Paycom software CIO Bradley Scott Smith sells shares worth $374,938

Published 16/06/2025, 23:22
Paycom software CIO Bradley Scott Smith sells shares worth $374,938

Bradley Scott Smith, the Chief Information Officer of Paycom Software (ETR:SOWGn), Inc. (NYSE:PAYC), a $13.79 billion market cap company that has delivered an impressive 73.82% return over the past year, executed a series of stock sales on June 12, 2025, according to a recent SEC filing. Smith sold a total of 1,500 shares of Paycom’s common stock, generating proceeds of approximately $374,938. The shares were sold at prices ranging from $246.92 to $253.61 per share. According to InvestingPro analysis, Paycom maintains impressive gross profit margins of 85.89% and holds more cash than debt on its balance sheet.

The transactions were conducted under a Rule 10b5-1 trading plan adopted by the Bradley Scott Smith Revocable Trust on December 12, 2024. Following these sales, Smith holds 27,233 shares directly through the trust. Additionally, his holdings include 13,294 unvested restricted stock units and 26,000 unvested shares of restricted stock.

These sales are part of a pre-arranged trading plan, allowing Smith to diversify his holdings while maintaining compliance with insider trading regulations.

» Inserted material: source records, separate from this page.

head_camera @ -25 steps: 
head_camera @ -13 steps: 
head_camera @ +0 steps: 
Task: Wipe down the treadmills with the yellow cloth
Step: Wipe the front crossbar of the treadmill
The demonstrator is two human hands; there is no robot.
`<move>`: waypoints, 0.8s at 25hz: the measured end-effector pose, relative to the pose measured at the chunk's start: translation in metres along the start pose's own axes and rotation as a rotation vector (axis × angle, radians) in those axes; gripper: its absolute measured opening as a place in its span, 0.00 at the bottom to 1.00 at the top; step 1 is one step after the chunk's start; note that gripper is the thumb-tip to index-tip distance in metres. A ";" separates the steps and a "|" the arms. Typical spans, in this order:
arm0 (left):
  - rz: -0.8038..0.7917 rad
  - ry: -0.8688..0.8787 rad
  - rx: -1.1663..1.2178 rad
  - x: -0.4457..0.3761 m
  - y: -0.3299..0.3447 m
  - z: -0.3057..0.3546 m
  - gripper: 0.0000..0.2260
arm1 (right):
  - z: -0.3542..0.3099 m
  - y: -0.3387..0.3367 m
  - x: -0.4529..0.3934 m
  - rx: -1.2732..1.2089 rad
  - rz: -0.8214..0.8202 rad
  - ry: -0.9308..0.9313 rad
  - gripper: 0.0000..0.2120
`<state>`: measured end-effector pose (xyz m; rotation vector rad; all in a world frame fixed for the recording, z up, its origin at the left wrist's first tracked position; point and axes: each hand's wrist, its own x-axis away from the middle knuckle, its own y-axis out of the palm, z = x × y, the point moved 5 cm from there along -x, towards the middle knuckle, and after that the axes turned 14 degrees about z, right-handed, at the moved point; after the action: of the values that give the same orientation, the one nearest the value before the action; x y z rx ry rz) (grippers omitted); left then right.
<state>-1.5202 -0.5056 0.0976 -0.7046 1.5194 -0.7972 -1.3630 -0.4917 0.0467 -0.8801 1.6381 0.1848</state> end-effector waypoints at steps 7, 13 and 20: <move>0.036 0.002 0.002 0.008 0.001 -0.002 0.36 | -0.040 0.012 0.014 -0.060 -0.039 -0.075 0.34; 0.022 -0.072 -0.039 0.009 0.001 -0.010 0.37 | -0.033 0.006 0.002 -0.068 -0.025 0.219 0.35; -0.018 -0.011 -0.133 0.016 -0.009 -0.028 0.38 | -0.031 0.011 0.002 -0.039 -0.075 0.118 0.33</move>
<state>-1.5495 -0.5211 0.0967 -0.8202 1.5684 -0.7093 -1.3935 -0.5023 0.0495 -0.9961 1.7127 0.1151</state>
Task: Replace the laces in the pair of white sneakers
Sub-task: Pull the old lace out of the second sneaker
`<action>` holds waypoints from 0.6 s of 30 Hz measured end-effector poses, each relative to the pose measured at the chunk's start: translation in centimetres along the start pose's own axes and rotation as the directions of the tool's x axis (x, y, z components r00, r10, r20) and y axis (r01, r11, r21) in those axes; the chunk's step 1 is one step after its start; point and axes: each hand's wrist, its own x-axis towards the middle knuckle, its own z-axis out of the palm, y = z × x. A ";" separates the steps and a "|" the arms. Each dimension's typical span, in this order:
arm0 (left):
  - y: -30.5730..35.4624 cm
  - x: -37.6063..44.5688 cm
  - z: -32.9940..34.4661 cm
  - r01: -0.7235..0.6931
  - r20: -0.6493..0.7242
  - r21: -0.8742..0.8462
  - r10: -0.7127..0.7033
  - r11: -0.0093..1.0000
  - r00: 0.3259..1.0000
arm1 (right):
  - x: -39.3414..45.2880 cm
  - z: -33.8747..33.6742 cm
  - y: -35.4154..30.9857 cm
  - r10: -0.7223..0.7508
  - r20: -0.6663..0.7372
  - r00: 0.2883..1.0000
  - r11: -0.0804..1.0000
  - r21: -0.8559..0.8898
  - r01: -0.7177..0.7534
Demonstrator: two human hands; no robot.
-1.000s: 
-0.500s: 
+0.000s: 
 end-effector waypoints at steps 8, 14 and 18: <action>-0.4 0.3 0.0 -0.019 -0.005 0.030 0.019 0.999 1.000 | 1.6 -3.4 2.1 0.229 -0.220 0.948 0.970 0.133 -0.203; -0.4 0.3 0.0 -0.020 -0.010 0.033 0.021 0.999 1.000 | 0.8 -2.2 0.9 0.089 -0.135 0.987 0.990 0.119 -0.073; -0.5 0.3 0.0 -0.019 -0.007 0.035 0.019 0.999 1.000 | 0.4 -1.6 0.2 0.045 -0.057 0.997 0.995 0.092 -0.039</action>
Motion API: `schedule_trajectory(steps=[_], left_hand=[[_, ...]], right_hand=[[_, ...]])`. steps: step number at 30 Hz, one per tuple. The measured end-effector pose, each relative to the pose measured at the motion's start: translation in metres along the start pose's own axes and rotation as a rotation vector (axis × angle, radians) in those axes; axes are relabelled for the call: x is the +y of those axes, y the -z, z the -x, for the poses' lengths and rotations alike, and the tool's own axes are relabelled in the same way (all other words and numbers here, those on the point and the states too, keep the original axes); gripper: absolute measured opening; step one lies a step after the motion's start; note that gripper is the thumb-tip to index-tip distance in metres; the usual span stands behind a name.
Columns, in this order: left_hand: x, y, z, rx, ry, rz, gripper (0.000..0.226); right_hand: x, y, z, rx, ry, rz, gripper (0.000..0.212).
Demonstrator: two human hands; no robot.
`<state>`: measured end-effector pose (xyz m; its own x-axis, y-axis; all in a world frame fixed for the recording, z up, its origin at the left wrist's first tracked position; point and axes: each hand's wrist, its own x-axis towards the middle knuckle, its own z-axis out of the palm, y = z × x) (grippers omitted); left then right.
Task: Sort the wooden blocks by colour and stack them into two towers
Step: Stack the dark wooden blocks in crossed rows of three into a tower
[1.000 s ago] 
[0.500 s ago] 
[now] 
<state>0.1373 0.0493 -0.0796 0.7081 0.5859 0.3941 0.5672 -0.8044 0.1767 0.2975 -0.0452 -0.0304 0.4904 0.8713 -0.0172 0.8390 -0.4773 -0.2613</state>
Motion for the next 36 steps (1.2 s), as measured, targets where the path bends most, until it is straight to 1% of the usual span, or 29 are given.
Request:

In other recent news, Paycom Software has reported a significant financial performance, exceeding revenue and EBITDA expectations for the first quarter of 2025. The company surpassed revenue forecasts by $5.5 million and margin estimates by $15.7 million. Stifel analysts noted a 10% year-over-year rise in adjusted EBITDA and an 180 basis point improvement in margins, highlighting Paycom’s disciplined approach to operating expenses. Following these results, several analyst firms have adjusted their price targets for Paycom. KeyBanc Capital Markets raised its price target to $285, expressing optimism in Paycom’s strategic improvements and market position. TD Cowen increased their target to $250, citing confidence in meeting fiscal year 2025 guidance. Piper Sandler also raised their target to $246, acknowledging the company’s robust performance but maintaining a Neutral rating. Meanwhile, Stifel adjusted their target to $215, while expressing caution due to inconsistent growth indicators and client retention concerns. These developments reflect Paycom’s ongoing efforts to enhance its financial metrics and growth strategies.